人々はなぜ戦うのか。
生きるため。
家族のため。
この日私は早朝から同じ場所で戦い続け、あたりは暗くなり始めていた。
敵は次から次へと押し寄せ、時ばかりが過ぎていき戦局は変わらない。
背中を見せれば対処すべき敵が増えていくことは分かっていても時には撤退する勇気も必要だ。
というわけで、戦線離脱を決意した私は残業することを放棄し、久しぶりの金曜キャンプに向かった。
オッサンのもとにオッサンが来る
19時前の日が落ちたキャンプ場。
到着とともにテントの設営を始めていたら、ボボボボボというエンジン音とともに一台の車がすぐそばに泊まった。
車からはキャンプしなさそうなオッサンが現れた。
暗がりの中で誰か分からなかったが、それはよく見るとただのオッサンではなく血のつながりのある年上のオッサンであった。
(世間ではそういうのを「兄」と呼ぶようなので、以後 「兄」と表現します。)
この日はソロキャンプでもよかったが、なんとなく誘ったようで誘ってないのに現れた兄。
これが友達や知り合いなら、「おう!」とか「どうも」とか挨拶もあるのだが、ほとんど言葉を交わすことなく、そそくさとテントの設営を始めた。
テントの設営でよくあるアレ
ところで、よく聞くキャンプトラブルのひとつに、
「周りにスペースがあるのに人のテントのすぐそばに張るヤツ」
ってありますね。
「なんでこんなに周りが空いているのに、目の前にテント張るんだ!」
「うちの区画にガイロープが入り込んでる!」
っていうあれです。
そんな状況がまさに目の前で起ころうとしていたので、兄に「近すぎる」と異議申し立てるも「そんなに近くないよ」というので残念ながらこちらがテントを移動させることにした。
(いや、近い・・・)
テントと星、テントと木々などの写真も撮りたかったので、なんとなく構図的に良さそうな位置取りでテントを張るつもりだった。
しかしなぜか隣にテントを張られ、よくよく見ると兄の設営した場所の方が写真を撮るには一番良さそうな位置であった。
すこし恨めしくもあり、兄に口ごたえのひとつもしたかったので、以後「兄」ではなく「呪」と書くことにする。
夕食と焚き火
5分ほどの「テント近い近くない論争」を終えてからはそれぞれが好きなものを作って食べ、呪の焚き火台を囲んで過ごした。
すでに鍋焼きチャンポンを食べた私に、しきりに「ラーメン食べる?」とすすめてくる呪。
麺類に麺類をかぶせてくるのはやめてほしい。
日中の戦闘から解放されていた私はビール飲んで久々のキャンプの夜を楽しんだ。
ソロであれば9時前にはテントに入ってダラダラとAmazonプライムで映画でも見るのだが、呪は「寝るには早い」と言いながら、燃え尽きるのに時間がかかりそうなでっかい薪を焚き火台に突っ込んだ。

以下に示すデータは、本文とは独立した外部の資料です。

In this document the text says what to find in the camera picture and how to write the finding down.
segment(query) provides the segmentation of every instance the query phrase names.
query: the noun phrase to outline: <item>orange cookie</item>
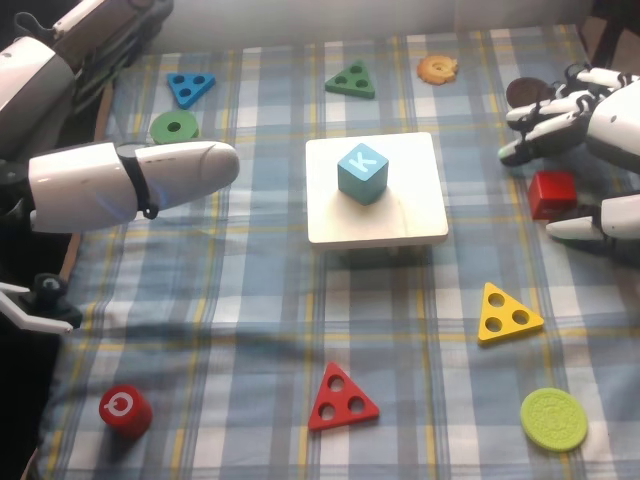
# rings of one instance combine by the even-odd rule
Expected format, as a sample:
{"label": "orange cookie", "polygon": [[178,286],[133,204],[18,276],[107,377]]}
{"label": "orange cookie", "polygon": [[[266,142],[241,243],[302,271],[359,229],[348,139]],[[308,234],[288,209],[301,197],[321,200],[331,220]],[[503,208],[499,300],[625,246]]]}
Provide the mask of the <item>orange cookie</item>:
{"label": "orange cookie", "polygon": [[456,79],[458,62],[444,55],[431,55],[418,65],[418,76],[432,85],[442,85]]}

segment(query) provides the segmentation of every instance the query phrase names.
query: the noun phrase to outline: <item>dark brown round object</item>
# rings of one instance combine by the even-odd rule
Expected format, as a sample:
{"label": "dark brown round object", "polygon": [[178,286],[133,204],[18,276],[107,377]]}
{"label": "dark brown round object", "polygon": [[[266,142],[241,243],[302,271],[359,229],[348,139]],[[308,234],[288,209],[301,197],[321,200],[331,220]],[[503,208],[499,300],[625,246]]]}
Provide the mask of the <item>dark brown round object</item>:
{"label": "dark brown round object", "polygon": [[516,78],[507,87],[507,102],[511,108],[524,107],[537,100],[549,100],[554,93],[549,85],[538,78]]}

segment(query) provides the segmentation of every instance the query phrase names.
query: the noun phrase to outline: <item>triangle block with holes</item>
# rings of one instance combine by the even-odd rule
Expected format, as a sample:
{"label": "triangle block with holes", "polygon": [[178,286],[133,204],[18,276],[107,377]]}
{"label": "triangle block with holes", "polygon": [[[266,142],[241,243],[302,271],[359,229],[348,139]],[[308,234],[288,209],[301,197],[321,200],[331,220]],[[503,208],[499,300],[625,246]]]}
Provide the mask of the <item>triangle block with holes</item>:
{"label": "triangle block with holes", "polygon": [[[342,380],[342,387],[332,389],[335,380]],[[332,418],[322,418],[322,411],[333,407]],[[352,423],[373,420],[380,416],[380,410],[349,376],[335,363],[327,365],[322,385],[318,390],[316,403],[309,417],[309,430],[312,432],[327,428],[351,425]]]}
{"label": "triangle block with holes", "polygon": [[167,82],[178,106],[186,110],[216,84],[216,77],[211,73],[169,73]]}
{"label": "triangle block with holes", "polygon": [[330,78],[324,84],[327,92],[342,93],[355,97],[373,98],[376,90],[373,88],[367,67],[361,60],[345,68],[335,77]]}
{"label": "triangle block with holes", "polygon": [[478,343],[488,345],[542,329],[544,319],[492,283],[484,286]]}

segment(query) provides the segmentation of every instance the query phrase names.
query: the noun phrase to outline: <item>blue cube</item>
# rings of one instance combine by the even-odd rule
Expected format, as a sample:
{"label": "blue cube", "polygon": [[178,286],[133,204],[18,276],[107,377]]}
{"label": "blue cube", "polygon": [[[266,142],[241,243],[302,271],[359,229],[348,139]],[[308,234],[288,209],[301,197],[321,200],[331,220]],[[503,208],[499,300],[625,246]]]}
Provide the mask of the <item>blue cube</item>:
{"label": "blue cube", "polygon": [[389,160],[361,143],[338,162],[338,188],[362,205],[375,202],[387,188]]}

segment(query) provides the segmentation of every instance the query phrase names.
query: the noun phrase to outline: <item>cube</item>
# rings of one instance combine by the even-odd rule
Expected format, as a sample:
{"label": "cube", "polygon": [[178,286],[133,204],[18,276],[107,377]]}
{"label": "cube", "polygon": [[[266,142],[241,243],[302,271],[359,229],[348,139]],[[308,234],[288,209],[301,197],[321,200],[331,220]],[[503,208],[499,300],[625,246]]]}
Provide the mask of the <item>cube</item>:
{"label": "cube", "polygon": [[370,205],[387,188],[388,173],[389,160],[361,143],[338,162],[338,189]]}
{"label": "cube", "polygon": [[529,207],[534,220],[553,220],[578,204],[573,176],[567,172],[538,172],[529,186]]}

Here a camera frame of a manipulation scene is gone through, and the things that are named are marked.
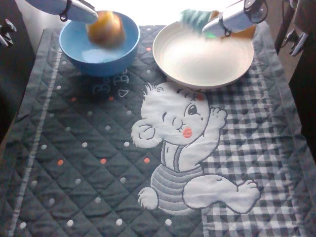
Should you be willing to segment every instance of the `white plate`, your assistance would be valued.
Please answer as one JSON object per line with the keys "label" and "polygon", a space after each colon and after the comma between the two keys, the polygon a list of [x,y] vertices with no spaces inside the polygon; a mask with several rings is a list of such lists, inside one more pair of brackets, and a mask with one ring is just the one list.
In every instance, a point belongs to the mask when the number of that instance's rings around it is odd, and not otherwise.
{"label": "white plate", "polygon": [[153,54],[171,80],[191,88],[211,89],[230,84],[247,72],[254,50],[251,39],[206,40],[175,22],[156,36]]}

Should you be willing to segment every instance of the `cartoon character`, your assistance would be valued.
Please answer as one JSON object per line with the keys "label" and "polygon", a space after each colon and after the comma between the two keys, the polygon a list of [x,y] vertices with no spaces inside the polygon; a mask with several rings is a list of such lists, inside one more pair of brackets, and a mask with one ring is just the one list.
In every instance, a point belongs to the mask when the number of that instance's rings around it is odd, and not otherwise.
{"label": "cartoon character", "polygon": [[236,213],[252,209],[260,198],[256,183],[247,180],[237,186],[219,175],[205,175],[200,165],[218,146],[226,124],[224,110],[210,109],[202,93],[165,82],[146,86],[141,117],[132,127],[134,144],[152,148],[163,142],[151,186],[139,192],[142,207],[172,215],[220,201]]}

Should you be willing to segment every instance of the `striped shorts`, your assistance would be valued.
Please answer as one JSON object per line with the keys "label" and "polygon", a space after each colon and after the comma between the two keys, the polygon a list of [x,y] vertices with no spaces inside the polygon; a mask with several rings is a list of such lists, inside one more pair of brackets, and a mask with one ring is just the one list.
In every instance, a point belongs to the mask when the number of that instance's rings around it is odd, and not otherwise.
{"label": "striped shorts", "polygon": [[201,167],[177,173],[162,164],[158,166],[151,178],[151,187],[158,194],[158,207],[172,215],[188,215],[193,212],[183,201],[183,188],[190,180],[202,175]]}

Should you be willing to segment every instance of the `orange cheek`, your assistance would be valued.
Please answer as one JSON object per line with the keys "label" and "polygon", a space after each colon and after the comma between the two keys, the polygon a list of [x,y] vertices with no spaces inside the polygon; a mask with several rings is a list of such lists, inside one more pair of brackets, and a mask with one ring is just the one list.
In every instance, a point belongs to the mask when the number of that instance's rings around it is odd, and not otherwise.
{"label": "orange cheek", "polygon": [[198,94],[197,95],[197,100],[203,101],[204,100],[204,96],[202,94]]}
{"label": "orange cheek", "polygon": [[184,138],[190,138],[192,136],[192,129],[190,129],[189,127],[186,127],[183,130],[182,135]]}

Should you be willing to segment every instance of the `gray quilted blanket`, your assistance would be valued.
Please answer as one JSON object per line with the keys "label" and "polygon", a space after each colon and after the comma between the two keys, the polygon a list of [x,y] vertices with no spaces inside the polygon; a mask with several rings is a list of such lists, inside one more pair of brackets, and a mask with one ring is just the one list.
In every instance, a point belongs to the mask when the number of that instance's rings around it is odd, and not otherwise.
{"label": "gray quilted blanket", "polygon": [[44,31],[0,175],[0,236],[316,236],[313,158],[266,23],[235,83],[82,75]]}

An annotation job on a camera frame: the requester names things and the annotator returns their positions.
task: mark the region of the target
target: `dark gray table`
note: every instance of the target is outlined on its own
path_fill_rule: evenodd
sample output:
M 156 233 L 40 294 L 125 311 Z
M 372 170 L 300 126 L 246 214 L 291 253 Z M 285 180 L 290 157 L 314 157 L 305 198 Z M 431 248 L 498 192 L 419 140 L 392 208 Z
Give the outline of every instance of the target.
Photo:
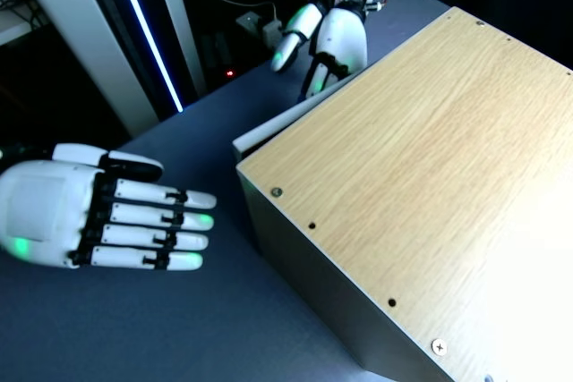
M 390 0 L 366 23 L 370 62 L 446 9 Z M 160 160 L 162 183 L 218 196 L 198 272 L 73 271 L 0 255 L 0 380 L 386 380 L 361 369 L 252 246 L 231 141 L 294 104 L 305 57 L 281 75 L 250 71 L 123 148 Z

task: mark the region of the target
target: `wooden cabinet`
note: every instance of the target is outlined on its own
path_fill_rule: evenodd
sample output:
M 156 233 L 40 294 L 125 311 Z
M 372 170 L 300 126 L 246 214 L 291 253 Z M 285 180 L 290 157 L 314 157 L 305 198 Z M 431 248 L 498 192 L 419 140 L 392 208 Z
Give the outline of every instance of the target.
M 564 66 L 452 8 L 238 172 L 263 253 L 366 369 L 572 378 Z

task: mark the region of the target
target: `screw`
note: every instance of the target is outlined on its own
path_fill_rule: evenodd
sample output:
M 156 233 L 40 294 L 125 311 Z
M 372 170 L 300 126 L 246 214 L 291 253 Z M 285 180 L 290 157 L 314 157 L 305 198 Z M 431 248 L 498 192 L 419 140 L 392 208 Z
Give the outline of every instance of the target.
M 443 340 L 436 339 L 432 342 L 432 350 L 436 355 L 443 357 L 446 353 L 448 353 L 448 346 Z

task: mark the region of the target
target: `led light strip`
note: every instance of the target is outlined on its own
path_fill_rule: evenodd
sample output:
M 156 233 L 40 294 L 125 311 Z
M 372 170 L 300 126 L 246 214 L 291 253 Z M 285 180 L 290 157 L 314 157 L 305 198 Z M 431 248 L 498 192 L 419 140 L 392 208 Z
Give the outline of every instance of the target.
M 181 106 L 181 102 L 179 101 L 179 97 L 175 92 L 175 88 L 173 87 L 173 83 L 171 82 L 171 78 L 169 78 L 169 73 L 167 73 L 167 69 L 163 63 L 163 59 L 161 58 L 161 54 L 159 53 L 158 47 L 155 44 L 155 40 L 151 35 L 150 26 L 148 26 L 145 17 L 143 16 L 143 11 L 141 10 L 140 3 L 138 0 L 130 0 L 133 6 L 133 10 L 135 11 L 135 15 L 137 15 L 137 19 L 140 22 L 141 29 L 143 30 L 143 34 L 145 34 L 145 38 L 147 42 L 150 44 L 151 52 L 155 57 L 155 61 L 158 63 L 159 69 L 161 70 L 161 74 L 163 75 L 163 79 L 167 84 L 167 88 L 169 89 L 169 93 L 171 93 L 171 98 L 175 102 L 175 107 L 177 111 L 183 112 L 183 107 Z

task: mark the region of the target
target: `robotic hand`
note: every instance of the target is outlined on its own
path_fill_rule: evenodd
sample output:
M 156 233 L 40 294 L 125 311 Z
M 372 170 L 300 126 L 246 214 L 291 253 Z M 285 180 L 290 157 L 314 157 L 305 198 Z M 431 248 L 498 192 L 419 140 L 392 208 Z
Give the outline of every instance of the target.
M 329 85 L 360 72 L 367 65 L 364 22 L 388 0 L 310 0 L 288 22 L 271 61 L 271 69 L 284 71 L 299 47 L 312 40 L 312 66 L 303 85 L 309 98 Z
M 18 259 L 194 270 L 208 245 L 214 196 L 153 183 L 155 160 L 80 144 L 0 148 L 0 245 Z M 148 206 L 162 205 L 163 208 Z

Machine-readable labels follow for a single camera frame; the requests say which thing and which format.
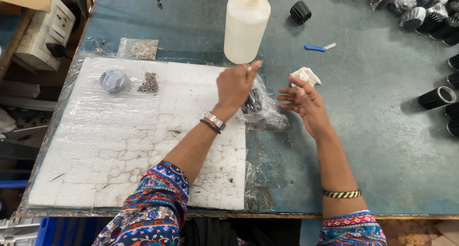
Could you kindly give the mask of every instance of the table surface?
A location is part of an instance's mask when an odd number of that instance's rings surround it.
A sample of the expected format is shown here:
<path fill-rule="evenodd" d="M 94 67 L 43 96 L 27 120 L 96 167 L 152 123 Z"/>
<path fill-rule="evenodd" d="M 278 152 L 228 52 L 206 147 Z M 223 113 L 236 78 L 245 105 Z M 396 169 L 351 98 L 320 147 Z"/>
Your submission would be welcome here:
<path fill-rule="evenodd" d="M 231 64 L 223 54 L 228 0 L 98 0 L 85 39 L 159 39 L 157 59 Z M 370 0 L 304 0 L 312 18 L 289 17 L 298 0 L 268 0 L 271 16 L 259 50 L 269 91 L 310 67 L 322 80 L 331 122 L 368 207 L 374 214 L 459 214 L 459 140 L 446 131 L 442 109 L 424 111 L 416 98 L 447 85 L 447 59 L 458 47 L 402 31 L 387 9 Z M 336 47 L 326 52 L 304 45 Z M 247 131 L 247 160 L 259 166 L 274 212 L 320 213 L 321 186 L 314 140 L 297 115 L 287 131 Z"/>

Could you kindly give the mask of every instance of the bangle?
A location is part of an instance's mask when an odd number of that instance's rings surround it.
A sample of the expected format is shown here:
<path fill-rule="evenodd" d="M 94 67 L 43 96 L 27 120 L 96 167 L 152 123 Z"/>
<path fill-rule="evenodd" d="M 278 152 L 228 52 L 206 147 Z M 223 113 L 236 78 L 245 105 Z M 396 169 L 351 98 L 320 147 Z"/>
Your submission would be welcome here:
<path fill-rule="evenodd" d="M 217 134 L 221 134 L 220 130 L 216 129 L 214 126 L 212 126 L 209 122 L 205 120 L 199 120 L 200 122 L 206 124 L 208 127 L 210 127 L 213 131 L 215 131 Z"/>
<path fill-rule="evenodd" d="M 324 196 L 337 198 L 337 199 L 350 199 L 350 198 L 357 198 L 362 195 L 361 190 L 356 191 L 349 191 L 349 192 L 331 192 L 327 190 L 323 190 Z"/>

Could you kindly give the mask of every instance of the person's right hand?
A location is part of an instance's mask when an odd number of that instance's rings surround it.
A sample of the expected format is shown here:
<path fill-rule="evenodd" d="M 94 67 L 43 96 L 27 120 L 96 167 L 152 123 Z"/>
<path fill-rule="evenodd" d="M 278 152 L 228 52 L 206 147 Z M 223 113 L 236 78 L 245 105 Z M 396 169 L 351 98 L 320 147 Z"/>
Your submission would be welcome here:
<path fill-rule="evenodd" d="M 293 76 L 289 76 L 288 80 L 298 87 L 279 88 L 279 92 L 285 95 L 280 95 L 277 99 L 290 102 L 282 104 L 281 108 L 300 114 L 307 132 L 315 139 L 322 134 L 333 131 L 322 96 L 307 82 Z"/>

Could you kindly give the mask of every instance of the colorful printed shirt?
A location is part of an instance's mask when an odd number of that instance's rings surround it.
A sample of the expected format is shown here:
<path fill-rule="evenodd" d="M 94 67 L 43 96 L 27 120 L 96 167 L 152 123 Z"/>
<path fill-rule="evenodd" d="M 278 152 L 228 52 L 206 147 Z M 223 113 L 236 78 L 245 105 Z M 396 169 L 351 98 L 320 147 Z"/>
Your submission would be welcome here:
<path fill-rule="evenodd" d="M 185 223 L 188 179 L 162 161 L 148 170 L 121 212 L 100 232 L 93 246 L 176 246 Z M 322 223 L 318 245 L 385 246 L 386 237 L 369 211 Z M 238 238 L 238 244 L 244 240 Z"/>

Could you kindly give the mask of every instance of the wristwatch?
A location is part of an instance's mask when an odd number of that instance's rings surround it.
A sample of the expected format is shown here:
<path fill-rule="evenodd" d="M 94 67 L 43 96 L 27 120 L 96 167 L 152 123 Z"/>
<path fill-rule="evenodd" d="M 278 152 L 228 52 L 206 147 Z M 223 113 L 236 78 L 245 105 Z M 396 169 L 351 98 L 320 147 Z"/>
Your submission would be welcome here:
<path fill-rule="evenodd" d="M 219 120 L 214 114 L 210 113 L 210 111 L 204 113 L 204 114 L 201 116 L 201 119 L 202 119 L 202 120 L 203 120 L 204 118 L 206 118 L 206 119 L 212 121 L 212 122 L 215 124 L 215 126 L 217 126 L 217 128 L 219 128 L 220 130 L 225 129 L 225 127 L 226 127 L 226 124 L 225 124 L 223 121 Z"/>

それがようやく燃え尽きてそろそろ終わりかなと思ったらまた薪を突っ込む呪。
私は戦線離脱するほど疲れていたうえにアルコールが回って眠くなっていた。
そんな私を横目にとにかく焚き火をしたい呪は、火が十分燃え盛っているのに火吹き棒でフーフーしている。
燃えてる焚き火にフーフーしてもほとんど意味がないのだが、どうもフーフーすることで焚き火がうまくいっていると満足しているようだ。
長々と呪と焚き火にあたっていたが、時折、「ラーメン食べる?」と言ってきた以外に何を話したか呪の言葉は何ひとつ思い出せないのは、大した話もしていなかったからだろう。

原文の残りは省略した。